35

7.9K 1.6K 149
                                    

Besok ketemu papa ya?

Suara Chenle yang bertanya demikian masih lumayan bisa diingat dengan jelas oleh Renjun dalam kepala sembari dirinya sedang menyiapkan sarapan.

Berkali-kali Renjun mengerutkan kening dengan perasaan cemas memikirkan soal Chenle yang bahkan sepertinya mulai menyadari papa dan mamanya ini sedang tidak akur. Inginnya, Renjun tidak melibatkan Chenle dalam masalahnya dengan Jeno yang jelas-jelas adalah masalah yang timbul karena dia yang kelepasan bodoh.

Sarapan pagi itu hanya roti selai panggang, tapi karena Renjun mengerjakannya sambil termenung, Chenle sampai tidak bisa menahan laparnya. "Ma, lapeeerrr."

"Eh, iya, bentar lagi ya!"

"Kapan kita ke papa? Mama janji kemarin kita bakal ketemu papa, tapi apa? Gak jadi."

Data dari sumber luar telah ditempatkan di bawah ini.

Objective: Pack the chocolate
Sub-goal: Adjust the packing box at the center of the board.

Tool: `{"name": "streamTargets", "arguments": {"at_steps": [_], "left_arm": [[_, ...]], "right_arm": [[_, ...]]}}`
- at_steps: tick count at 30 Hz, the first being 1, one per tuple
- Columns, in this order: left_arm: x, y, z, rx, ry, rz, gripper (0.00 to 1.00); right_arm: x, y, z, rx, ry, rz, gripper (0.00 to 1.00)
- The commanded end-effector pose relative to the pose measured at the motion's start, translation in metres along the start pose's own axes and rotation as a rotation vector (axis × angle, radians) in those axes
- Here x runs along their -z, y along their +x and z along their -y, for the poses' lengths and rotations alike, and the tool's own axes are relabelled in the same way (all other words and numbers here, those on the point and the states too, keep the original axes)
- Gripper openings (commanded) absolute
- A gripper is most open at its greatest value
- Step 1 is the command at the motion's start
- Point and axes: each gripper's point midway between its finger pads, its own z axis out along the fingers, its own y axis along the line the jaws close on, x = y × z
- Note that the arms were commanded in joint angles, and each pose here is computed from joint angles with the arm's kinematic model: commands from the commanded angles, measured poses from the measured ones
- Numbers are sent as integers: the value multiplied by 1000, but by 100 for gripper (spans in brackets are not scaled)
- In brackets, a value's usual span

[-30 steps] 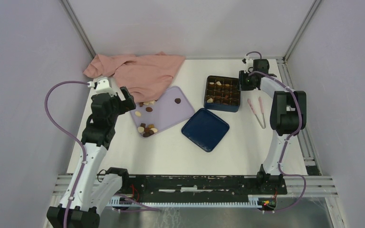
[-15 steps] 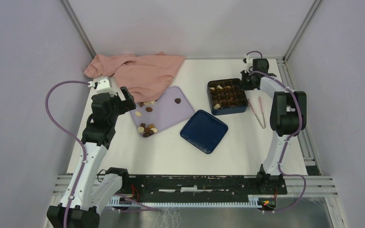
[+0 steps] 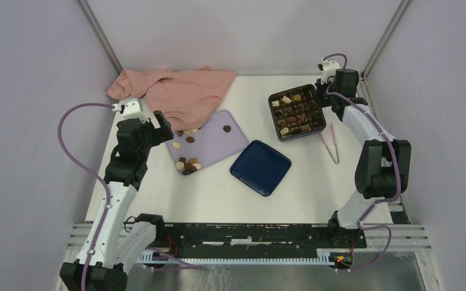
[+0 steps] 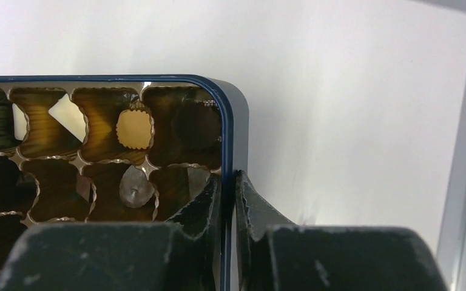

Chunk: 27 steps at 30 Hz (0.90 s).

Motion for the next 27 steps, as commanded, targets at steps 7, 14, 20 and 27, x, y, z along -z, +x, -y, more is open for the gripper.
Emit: {"name": "streamTargets", "arguments": {"at_steps": [7, 14, 20, 27], "left_arm": [[-3, -9, -6, -49, -22, 35, 100], [-3, -9, -5, -49, -19, 34, 100], [-3, -9, -5, -49, -18, 35, 100], [-3, -9, -5, -49, -17, 35, 100]], "right_arm": [[53, -82, -27, 155, -123, 358, 0], [71, -78, -48, 196, -213, 408, 0], [89, -69, -66, 269, -290, 461, 0], [105, -56, -82, 339, -356, 497, 0]]}}
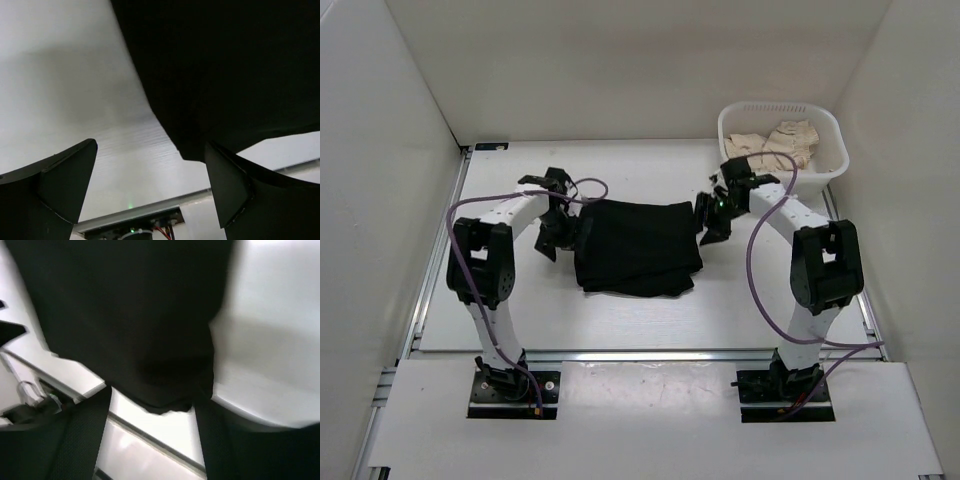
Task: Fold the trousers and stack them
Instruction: Fold the trousers
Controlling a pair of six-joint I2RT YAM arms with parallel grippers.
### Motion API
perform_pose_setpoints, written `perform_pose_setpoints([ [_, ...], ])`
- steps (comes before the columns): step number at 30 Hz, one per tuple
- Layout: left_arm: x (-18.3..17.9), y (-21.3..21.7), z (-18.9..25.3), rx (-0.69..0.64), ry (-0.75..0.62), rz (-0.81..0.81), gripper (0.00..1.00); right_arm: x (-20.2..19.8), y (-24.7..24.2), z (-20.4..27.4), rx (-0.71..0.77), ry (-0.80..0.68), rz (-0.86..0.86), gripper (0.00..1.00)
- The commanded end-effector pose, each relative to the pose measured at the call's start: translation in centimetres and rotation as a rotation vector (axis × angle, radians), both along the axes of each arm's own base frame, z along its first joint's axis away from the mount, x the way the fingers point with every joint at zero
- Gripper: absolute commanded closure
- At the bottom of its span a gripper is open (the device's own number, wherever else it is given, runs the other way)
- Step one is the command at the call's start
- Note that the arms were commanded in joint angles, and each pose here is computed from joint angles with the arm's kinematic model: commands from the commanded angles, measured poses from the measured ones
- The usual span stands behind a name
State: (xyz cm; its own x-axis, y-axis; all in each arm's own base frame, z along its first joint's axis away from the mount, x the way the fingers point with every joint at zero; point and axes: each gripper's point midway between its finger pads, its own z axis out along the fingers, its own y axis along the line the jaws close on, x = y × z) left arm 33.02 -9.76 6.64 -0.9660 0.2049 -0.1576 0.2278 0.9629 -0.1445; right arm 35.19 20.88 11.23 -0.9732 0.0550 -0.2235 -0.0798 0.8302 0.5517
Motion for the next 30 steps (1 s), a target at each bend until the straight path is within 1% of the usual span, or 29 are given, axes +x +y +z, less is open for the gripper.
perform_pose_setpoints([
  [1,-1.7,-1.3,-1.8,-0.084,0.074,-0.014,0.0,-3.0,-1.0,-2.9,-0.059,0.082,-0.075,0.48],
  [2,-1.5,-1.7,-2.1,-0.085,0.07,-0.025,0.0,-3.4,-1.1,-3.6,-0.06,0.094,-0.082,0.63],
  [3,-1.4,-1.7,-2.8,-0.082,0.082,-0.024,0.0,-3.8,-1.0,-4.4,-0.055,0.114,-0.077,0.85],
  [5,-1.4,-1.9,-3.7,-0.069,0.097,-0.032,0.02,-4.6,-0.8,-6.6,-0.048,0.172,-0.077,1.0],
  [7,-1.9,-2.0,-4.9,-0.076,0.131,-0.032,0.08,-4.8,-0.8,-7.5,-0.018,0.188,-0.084,1.0],
  [8,-2.0,-2.0,-5.1,-0.076,0.133,-0.031,0.11,-5.2,-0.9,-8.6,-0.019,0.204,-0.093,1.0],
  [9,-2.6,-2.3,-5.6,-0.08,0.154,-0.04,0.2,-5.4,-1.3,-8.7,-0.019,0.216,-0.113,1.0],
  [10,-2.9,-2.2,-5.8,-0.078,0.163,-0.04,0.23,-5.7,-1.4,-9.2,-0.02,0.219,-0.113,1.0],
  [11,-3.4,-2.1,-6.3,-0.075,0.175,-0.039,0.25,-6.5,-2.0,-9.7,-0.024,0.234,-0.124,1.0],
  [13,-3.5,-2.1,-6.5,-0.075,0.174,-0.039,0.25,-7.2,-2.7,-10.6,-0.059,0.24,-0.117,1.0],
  [15,-4.4,-2.0,-6.9,-0.079,0.201,-0.038,0.26,-7.7,-3.5,-10.9,-0.102,0.24,-0.113,1.0],
  [16,-4.4,-2.0,-6.9,-0.079,0.201,-0.038,0.29,-8.1,-3.9,-11.1,-0.12,0.236,-0.1,1.0],
  [18,-4.3,-2.0,-6.7,-0.081,0.193,-0.039,0.31,-8.5,-4.7,-10.8,-0.149,0.238,-0.097,1.0],
  [19,-4.3,-2.0,-6.7,-0.081,0.193,-0.039,0.31,-7.9,-5.1,-9.7,-0.166,0.193,-0.099,0.89],
  [21,-4.4,-2.0,-6.2,-0.083,0.181,-0.04,0.28,-7.2,-5.7,-7.6,-0.201,0.13,-0.09,0.76],
  [22,-4.3,-2.0,-5.9,-0.086,0.169,-0.041,0.28,-6.4,-6.0,-5.7,-0.209,0.066,-0.105,0.66],
  [23,-4.3,-2.0,-5.9,-0.086,0.169,-0.041,0.28,-6.1,-5.8,-4.6,-0.226,0.025,-0.1,0.4],
  [24,-4.2,-2.2,-5.5,-0.097,0.16,-0.042,0.28,-5.2,-5.9,-3.1,-0.25,-0.032,-0.11,0.3],
  [25,-4.2,-2.2,-5.5,-0.097,0.16,-0.042,0.28,-5.2,-5.6,-1.7,-0.251,-0.07,-0.106,0.25],
  [26,-4.2,-2.2,-5.5,-0.097,0.16,-0.042,0.28,-5.3,-4.6,-1.0,-0.239,-0.089,-0.088,0.23],
  [28,-4.2,-2.2,-5.5,-0.097,0.16,-0.042,0.28,-6.0,-3.7,-0.9,-0.245,-0.078,-0.078,0.23],
  [29,-4.2,-2.2,-5.5,-0.097,0.16,-0.042,0.29,-6.5,-2.8,-2.3,-0.271,-0.012,-0.097,0.28],
  [30,-4.2,-2.2,-5.5,-0.097,0.16,-0.042,0.29,-6.5,-2.8,-2.3,-0.271,-0.012,-0.097,0.28],
])
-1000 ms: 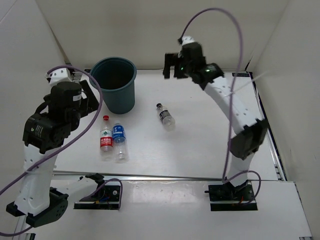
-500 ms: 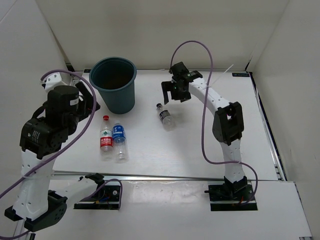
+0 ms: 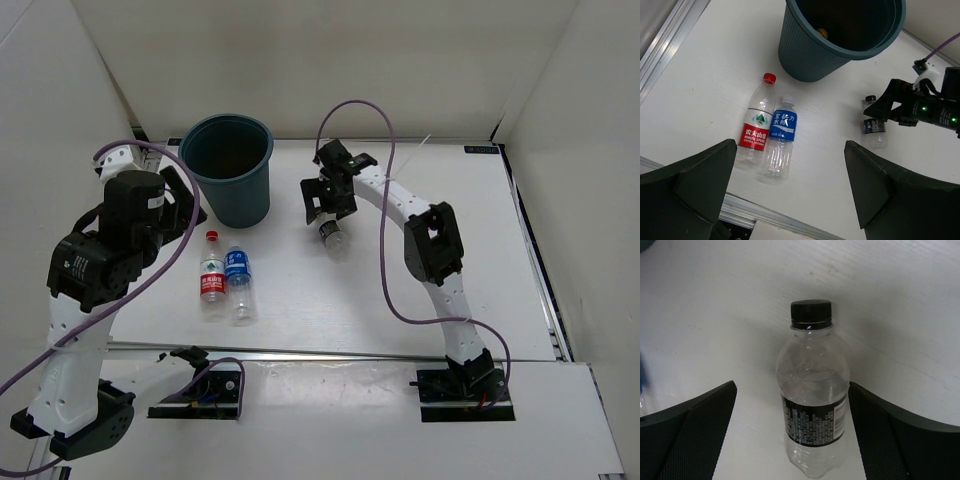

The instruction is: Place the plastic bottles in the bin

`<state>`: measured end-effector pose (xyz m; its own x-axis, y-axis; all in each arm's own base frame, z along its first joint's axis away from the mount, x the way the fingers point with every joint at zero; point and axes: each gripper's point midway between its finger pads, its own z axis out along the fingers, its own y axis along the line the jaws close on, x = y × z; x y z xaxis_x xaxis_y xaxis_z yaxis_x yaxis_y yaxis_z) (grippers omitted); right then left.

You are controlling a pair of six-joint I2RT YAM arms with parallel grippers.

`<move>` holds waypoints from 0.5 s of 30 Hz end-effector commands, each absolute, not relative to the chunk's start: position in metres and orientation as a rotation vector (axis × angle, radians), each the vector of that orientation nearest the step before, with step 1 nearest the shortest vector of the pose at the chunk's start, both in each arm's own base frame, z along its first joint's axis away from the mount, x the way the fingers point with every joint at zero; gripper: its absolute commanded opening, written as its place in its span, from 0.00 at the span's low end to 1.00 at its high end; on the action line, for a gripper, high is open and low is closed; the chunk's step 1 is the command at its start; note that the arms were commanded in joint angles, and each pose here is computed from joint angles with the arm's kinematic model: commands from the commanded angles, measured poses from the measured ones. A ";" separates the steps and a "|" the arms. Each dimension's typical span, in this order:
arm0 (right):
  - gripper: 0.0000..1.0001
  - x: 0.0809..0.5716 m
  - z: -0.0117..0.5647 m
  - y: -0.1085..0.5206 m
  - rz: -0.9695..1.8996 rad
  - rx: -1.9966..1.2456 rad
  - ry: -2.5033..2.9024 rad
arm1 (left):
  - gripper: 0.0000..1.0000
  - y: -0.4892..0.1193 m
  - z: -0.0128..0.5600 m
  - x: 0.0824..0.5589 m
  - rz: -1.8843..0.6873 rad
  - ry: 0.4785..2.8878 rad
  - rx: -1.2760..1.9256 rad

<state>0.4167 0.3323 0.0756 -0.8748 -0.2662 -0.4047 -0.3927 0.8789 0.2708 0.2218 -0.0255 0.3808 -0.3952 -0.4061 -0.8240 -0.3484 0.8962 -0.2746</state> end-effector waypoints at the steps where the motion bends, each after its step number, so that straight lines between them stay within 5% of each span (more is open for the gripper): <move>1: 0.95 0.412 0.067 0.334 0.495 -0.463 2.719 | 1.00 -0.022 0.371 0.207 -0.040 2.081 -0.514; 15: 0.80 0.406 0.037 0.330 0.464 -0.509 2.772 | 1.00 -0.024 0.369 0.209 -0.028 2.100 -0.480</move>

Hm. Renjun membuang pandangannya. Memang, ini sudah hari minggu. 'Besok' yang dibicarakan Chenle dalam kepalanya adalah sabtu, tepatnya kemarin.

Bagaimana cara Renjun bisa mengulur waktu? Gampang saja. Renjun tinggal bilang Jeno tidak membalas pesannya untuk ketemuan, padahal aslinya Renjun memang tidak mengirim pesan apa-apa.

"Kan kemarin mama bilang apa? Papa tidak membalas pesan. Kalau kita datang tiba-tiba, papa nanti marah."

Chenle merengut. "Papa tidak akan marah kalau yang datang itu kita," katanya. "Kan papa sayang Lele. Papa pasti kangen Lele."

"Ya sudah, nanti mama antar ke tempat papa ya? Kamu nginep di tempat papa."

"Mama?"

"Mama pulang."

Chenle berlarian ke punggung Renjun lalu melilitkan tangan pendeknya di sekitar leher yang lebih tua, tidak terima. "Kenapa pulang?? Mama tidur sana juga dong!"

"Kalau banyak orang di situ nanti papa kerepotan, Le. Jangan bikin papa makin pusing."

"Tapi papa kan sayang mama juga! Pasti papa juga kangen mama!"

Sayang? Renjun tersenyum miris. Mana mungkin? Ketusnya dalam hati.

Tidak mau pembicaraannya jadi lebih dari itu, Renjun menyuruh Chenle cepat mengambil roti yang baru saja selesai dipanggang dan memakannya. "Hati-hati, masih panas."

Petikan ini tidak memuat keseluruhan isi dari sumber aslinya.